Me alegra retomar la sesión de preguntas y respuestas, así que sonrío y pienso en otra:
—¿Cuál es tu lugar favorito del mundo?
Despliega una sonrisa de oreja a oreja y los ojos le brillan cuando comienza a hablar.
—Esa es fácil. Vernazza, una pequeña aldea de pescadores en la costa noroeste de Italia, en las Cinque Terre, y solo se puede llegar por tren, o al menos es lo que hace la mayoría de la gente. Es un pueblecito increíble, con calles estrechas y adoquinadas, barcas coloridas amarradas a lo largo del puerto, una hilera tras otra de casas minúsculas, pintadas con colores vivos, que ascienden por la ladera de la colina. Es espectacular. —Sus ojos se posan en mis labios, se inclina hacia delante y esta vez cierro los párpados, esperándolo—. Te encantará —asegura, y mientras nos besamos, el pueblecito cobra vida en torno a nosotros.
* * *
—¡Ya estoy en casa! —grito en dirección al salón, y empiezo a subir las escaleras con una mezcla de aturdimiento y cansancio. Tengo los antebrazos y las caderas doloridos, y me han salido ampollas por culpa de mis zapatitos nuevos de elfo. Estoy deseando darme una ducha, meterme en la cama y dejarme vencer por el sueño sin pensar más que en Bennett.
—Annie, ¿puedes venir un momento? —grita papá, y al oírlo doy media vuelta y me arrastro hacia la voz. Cuando doblo la esquina y entro en la cocina, veo que mis padres apartan sus sillas de la mesa y empiezan a caminar hacia mí. Mala señal.
—¿Qué hay? —pregunto, preparándome para una reprimenda por haber pasado el día con un chico al que ellos ni siquiera conocen. Sin embargo, cuando se acercan más, advierto que mamá ha estado llorando.
—¿Qué? —insisto, mirando alternadamente a uno y a otro—. ¿Qué ha pasado?
—Justin… —Mi madre me abraza, pero yo me resisto y doy un paso hacia atrás.

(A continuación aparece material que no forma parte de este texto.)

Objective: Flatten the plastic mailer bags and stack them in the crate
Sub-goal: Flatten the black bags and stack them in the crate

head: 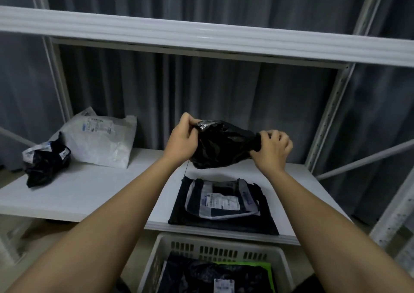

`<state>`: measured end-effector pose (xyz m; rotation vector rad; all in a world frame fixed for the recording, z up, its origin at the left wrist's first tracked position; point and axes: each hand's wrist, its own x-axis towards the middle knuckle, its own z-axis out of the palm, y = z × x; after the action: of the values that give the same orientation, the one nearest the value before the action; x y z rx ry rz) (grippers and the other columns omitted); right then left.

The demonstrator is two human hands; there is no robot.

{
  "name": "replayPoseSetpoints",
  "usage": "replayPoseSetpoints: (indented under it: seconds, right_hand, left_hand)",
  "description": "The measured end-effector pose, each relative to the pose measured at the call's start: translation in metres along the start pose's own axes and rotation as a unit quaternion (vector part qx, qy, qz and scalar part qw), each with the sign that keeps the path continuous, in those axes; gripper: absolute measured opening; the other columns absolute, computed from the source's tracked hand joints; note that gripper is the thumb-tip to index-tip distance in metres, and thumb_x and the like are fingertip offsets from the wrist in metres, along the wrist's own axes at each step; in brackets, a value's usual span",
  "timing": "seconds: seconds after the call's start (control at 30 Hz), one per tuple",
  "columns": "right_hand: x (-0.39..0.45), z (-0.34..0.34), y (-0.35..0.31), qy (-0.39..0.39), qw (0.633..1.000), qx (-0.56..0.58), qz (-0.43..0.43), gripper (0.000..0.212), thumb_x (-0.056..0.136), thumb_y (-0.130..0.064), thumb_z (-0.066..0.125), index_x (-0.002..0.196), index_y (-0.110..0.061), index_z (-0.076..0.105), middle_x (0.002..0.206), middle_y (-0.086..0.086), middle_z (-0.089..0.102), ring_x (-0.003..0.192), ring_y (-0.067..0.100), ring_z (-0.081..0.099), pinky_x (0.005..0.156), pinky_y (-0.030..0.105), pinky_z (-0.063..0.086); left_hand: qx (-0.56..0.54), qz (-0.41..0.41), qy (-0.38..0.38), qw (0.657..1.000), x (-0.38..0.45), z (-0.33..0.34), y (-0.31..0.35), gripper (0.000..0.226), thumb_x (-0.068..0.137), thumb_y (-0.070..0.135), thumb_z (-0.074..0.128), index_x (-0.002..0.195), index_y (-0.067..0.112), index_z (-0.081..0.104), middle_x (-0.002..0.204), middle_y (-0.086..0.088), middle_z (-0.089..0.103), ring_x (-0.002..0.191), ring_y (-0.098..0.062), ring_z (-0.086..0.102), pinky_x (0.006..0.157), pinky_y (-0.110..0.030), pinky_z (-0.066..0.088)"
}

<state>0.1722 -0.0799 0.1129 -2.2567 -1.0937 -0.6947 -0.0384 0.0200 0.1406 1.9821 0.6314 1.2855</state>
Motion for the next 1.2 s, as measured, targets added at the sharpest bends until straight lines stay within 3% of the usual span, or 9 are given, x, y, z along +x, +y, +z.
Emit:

—¿De qué hablas? ¿Qué pasa con Justin?
Mamá rompe a llorar, así que mi padre interviene.
—Cariño, ha sufrido un accidente de coche. Creo que ocurrió hacia el mediodía, pero nos hemos enterado hace como una hora.
—¿Un accidente de coche? ¿Estás seguro?
Mi madre intenta recuperar la compostura y se apresura a enjugarse las lágrimas de las mejillas.
—Todavía no disponemos de mucha información, cielo. Tengo entendido que iba hacia el centro y alguien se saltó un semáforo en rojo. Los Reilly están ahora en el hospital, y estoy segura de que él querrá verte. Estábamos esperando a que llegaras para poder ir allí contigo.
—¿Por qué iba Justin hacia el centro? Ni siquiera tiene coche. —De pronto, caigo en la cuenta—. Oh, Dios mío. Iba con Emma.